Perhaps inverting the logic there might be worth considering?

Make it so you have to explicitly go in and mark your package.json as public before npm will publish it, and have the default be private?

I don't have _too_ much sympathy for the bank here - it's in npm's best interest to make it easy to publish leftpad.js easily <snarky smirk> - and that probably should be their default stance.

The bank should be responsible for ensuring their "banking grade security" includes not accidentally publishing their source code to public repos. (How much would you bet against there being instances exactly like this where the publication vector was GitHub instead of npm? How much would you bet against this exact code being on a public git repo somewhere as well? How many public code hosting services should be expected to change their business models because some bank gets uptight after they've fucked up?)

What's impressive to me is you (and so many others) being charitable enough to assume that the original developer didn't intentionally publish this package.

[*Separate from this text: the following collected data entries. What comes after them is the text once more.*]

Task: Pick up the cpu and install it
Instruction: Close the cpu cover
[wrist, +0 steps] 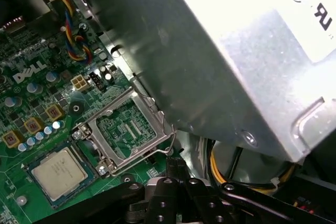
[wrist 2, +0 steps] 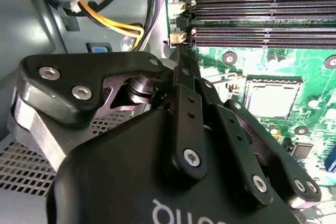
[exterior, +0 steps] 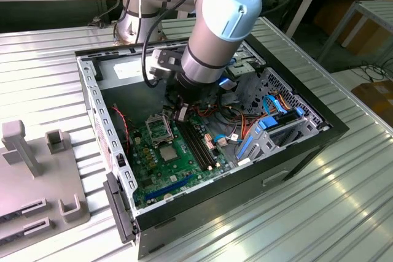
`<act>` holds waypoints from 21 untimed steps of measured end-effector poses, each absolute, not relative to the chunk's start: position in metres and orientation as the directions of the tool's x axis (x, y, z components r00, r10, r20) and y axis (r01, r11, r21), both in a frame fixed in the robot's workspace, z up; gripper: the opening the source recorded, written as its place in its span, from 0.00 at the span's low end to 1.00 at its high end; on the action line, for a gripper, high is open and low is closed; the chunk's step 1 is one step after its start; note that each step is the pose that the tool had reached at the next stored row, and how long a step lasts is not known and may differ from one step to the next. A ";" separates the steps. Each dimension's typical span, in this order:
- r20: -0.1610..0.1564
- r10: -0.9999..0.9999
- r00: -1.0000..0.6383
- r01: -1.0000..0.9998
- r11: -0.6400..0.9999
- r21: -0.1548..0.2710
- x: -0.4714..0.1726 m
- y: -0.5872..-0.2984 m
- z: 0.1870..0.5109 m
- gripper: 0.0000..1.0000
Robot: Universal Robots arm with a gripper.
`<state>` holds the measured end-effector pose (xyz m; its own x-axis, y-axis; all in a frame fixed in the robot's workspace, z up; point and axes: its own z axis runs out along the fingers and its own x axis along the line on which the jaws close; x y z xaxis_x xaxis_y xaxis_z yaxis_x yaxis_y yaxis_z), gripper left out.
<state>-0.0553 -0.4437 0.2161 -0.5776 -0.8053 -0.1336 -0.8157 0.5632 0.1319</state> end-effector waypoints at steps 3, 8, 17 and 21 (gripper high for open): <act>-0.134 -0.795 -0.592 -0.805 0.578 0.132 -0.058 -0.444 0.216 0.11; -0.134 -0.787 -0.603 -0.798 0.589 0.132 -0.060 -0.440 0.216 0.11; -0.134 -0.779 -0.612 -0.790 0.599 0.132 -0.060 -0.436 0.212 0.11; -0.134 -0.779 -0.612 -0.790 0.598 0.132 -0.063 -0.436 0.211 0.11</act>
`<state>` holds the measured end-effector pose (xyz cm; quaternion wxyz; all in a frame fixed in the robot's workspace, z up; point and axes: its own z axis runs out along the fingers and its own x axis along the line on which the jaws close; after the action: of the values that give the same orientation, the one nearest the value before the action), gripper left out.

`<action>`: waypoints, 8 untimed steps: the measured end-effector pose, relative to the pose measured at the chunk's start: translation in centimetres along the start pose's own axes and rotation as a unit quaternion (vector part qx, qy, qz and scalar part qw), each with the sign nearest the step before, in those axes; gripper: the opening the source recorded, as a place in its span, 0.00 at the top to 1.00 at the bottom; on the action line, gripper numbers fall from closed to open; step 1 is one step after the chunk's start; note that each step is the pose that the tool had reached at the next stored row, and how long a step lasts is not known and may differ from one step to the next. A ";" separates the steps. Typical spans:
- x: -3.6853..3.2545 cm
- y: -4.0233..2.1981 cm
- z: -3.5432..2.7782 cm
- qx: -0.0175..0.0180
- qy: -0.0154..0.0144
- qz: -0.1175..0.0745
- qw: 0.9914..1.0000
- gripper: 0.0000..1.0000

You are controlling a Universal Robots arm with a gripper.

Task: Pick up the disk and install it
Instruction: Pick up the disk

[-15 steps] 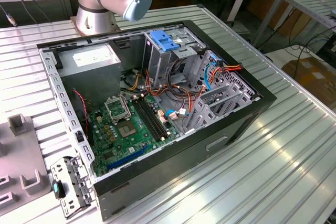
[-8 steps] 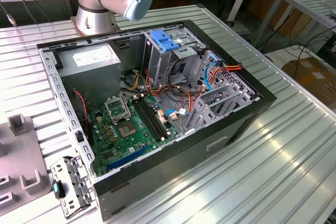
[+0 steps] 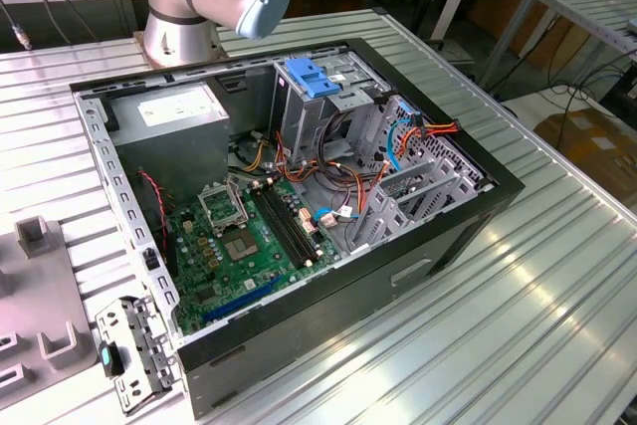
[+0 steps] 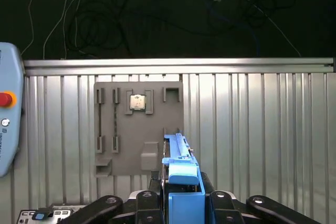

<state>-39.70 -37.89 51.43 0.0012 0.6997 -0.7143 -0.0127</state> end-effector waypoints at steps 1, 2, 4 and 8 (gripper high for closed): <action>0.03 -0.20 -0.01 0.000 0.000 0.000 1.000 0.63; 0.06 -0.47 -0.01 0.000 0.000 0.000 1.000 0.63; 0.11 -1.09 -0.03 0.000 0.000 0.000 1.000 0.63; 0.15 -2.26 -0.05 0.000 0.000 0.000 1.000 0.63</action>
<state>-37.45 -38.09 51.43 0.0015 0.6997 -0.7143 -0.0130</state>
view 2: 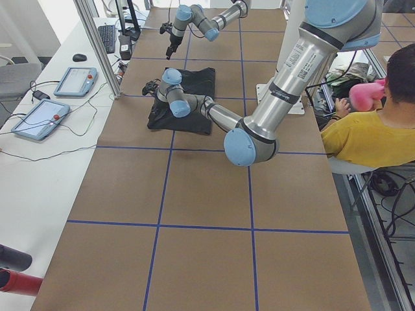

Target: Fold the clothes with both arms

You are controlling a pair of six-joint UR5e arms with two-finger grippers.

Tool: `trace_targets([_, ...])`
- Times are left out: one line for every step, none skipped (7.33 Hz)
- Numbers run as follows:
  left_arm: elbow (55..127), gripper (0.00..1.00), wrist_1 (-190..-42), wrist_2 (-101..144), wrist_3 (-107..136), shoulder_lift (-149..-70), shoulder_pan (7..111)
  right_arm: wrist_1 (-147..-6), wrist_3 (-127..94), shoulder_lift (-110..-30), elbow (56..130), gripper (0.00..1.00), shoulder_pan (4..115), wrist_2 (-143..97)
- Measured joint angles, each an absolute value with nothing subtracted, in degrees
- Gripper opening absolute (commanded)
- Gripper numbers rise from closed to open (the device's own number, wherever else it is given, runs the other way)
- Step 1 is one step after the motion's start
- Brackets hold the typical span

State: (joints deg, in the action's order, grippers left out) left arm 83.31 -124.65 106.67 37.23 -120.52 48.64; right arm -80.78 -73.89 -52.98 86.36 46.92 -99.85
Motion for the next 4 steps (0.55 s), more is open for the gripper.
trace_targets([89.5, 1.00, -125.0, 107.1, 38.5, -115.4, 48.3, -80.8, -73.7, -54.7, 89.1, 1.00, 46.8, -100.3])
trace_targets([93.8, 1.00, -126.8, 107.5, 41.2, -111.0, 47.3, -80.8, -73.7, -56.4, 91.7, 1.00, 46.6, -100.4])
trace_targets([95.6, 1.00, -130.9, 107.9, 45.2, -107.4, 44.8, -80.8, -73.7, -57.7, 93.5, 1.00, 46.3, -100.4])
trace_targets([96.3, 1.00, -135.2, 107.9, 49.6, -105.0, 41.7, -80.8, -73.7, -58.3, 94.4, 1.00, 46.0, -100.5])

Some bank developer (or more likely, some underpaid contractor) wants to share something between projects and doesn't want the hassle of proper channels, or just doesn't care enough and thinks "I'll publish this, who will ever find it?".

Years later someone stumbles upon it, maybe they don't even know who did it, "NPM why do you have our code?!?!?!?!"

This is the most likely scenario once you consider this was a bank. In which case there's nothing NPM could do. No warning would have changed their intent, they knew what they were signing up for.

If there’s enough friction, no one would bother publishing to public repo instead of setting up private Nexus instance, which is quite easy. And it’s quite possible that the leak could happen on early stage of CI setup for that project (private flag removed, but wrong login used). It’s a mistake very easy to make: “private” flag is just not an appropriate tool for private CI.
I think open source tools should always default to sharing. If you're trying to keep things secret it should be up to you to keep them secret.
> it's in npm's best interest to make it easy to publish leftpad.js easily

That's what I was getting at above. It definitely was in NPM's best interest to do so. Depending on your definition of "easily", is it still in their interest to have it quite that easy? Perhaps a different default is in order now, as you suggest. Or perhaps it should even require a confirmation dialog on the terminal for the first public push? People will still use NPM at this point. Not having enough packages or a package for a specific functionality is hardly a problem for them any more.

They could just change it to `npm publish npm|url name` with some useful warnings. The name should be checked against package.name.

Then libraries could simply add an npm script for publishing.

    npm publish

    To publish a package to
    npm, you must enter:

      npm publish npm <package-name>

    To publish a package to
    another registry, you
    must enter:

      npm publish <url> <package-name>
Just as easy, just clearer.
cool, so now the developer that did this will just thoughtlessly type npm publish npm instead.

At the end of the day, there's only so much you can do. Really, a hammer shouldn't have a prompt on it confirming each hit. If it does, users will just instinctively press it and then a few months down the road they'll hit their thumb.

The npm docs also state that the "files" property of the package.json limits what gets installed if you install that package in another project.

Ever tried installing a local package via a file path? NPM just symlinks it into node_modules, causing issues because you suddenly have duplicated dependencies. Yarn does the same, btw.

I have given up any hope regarding npm/yarn acting sensible long ago.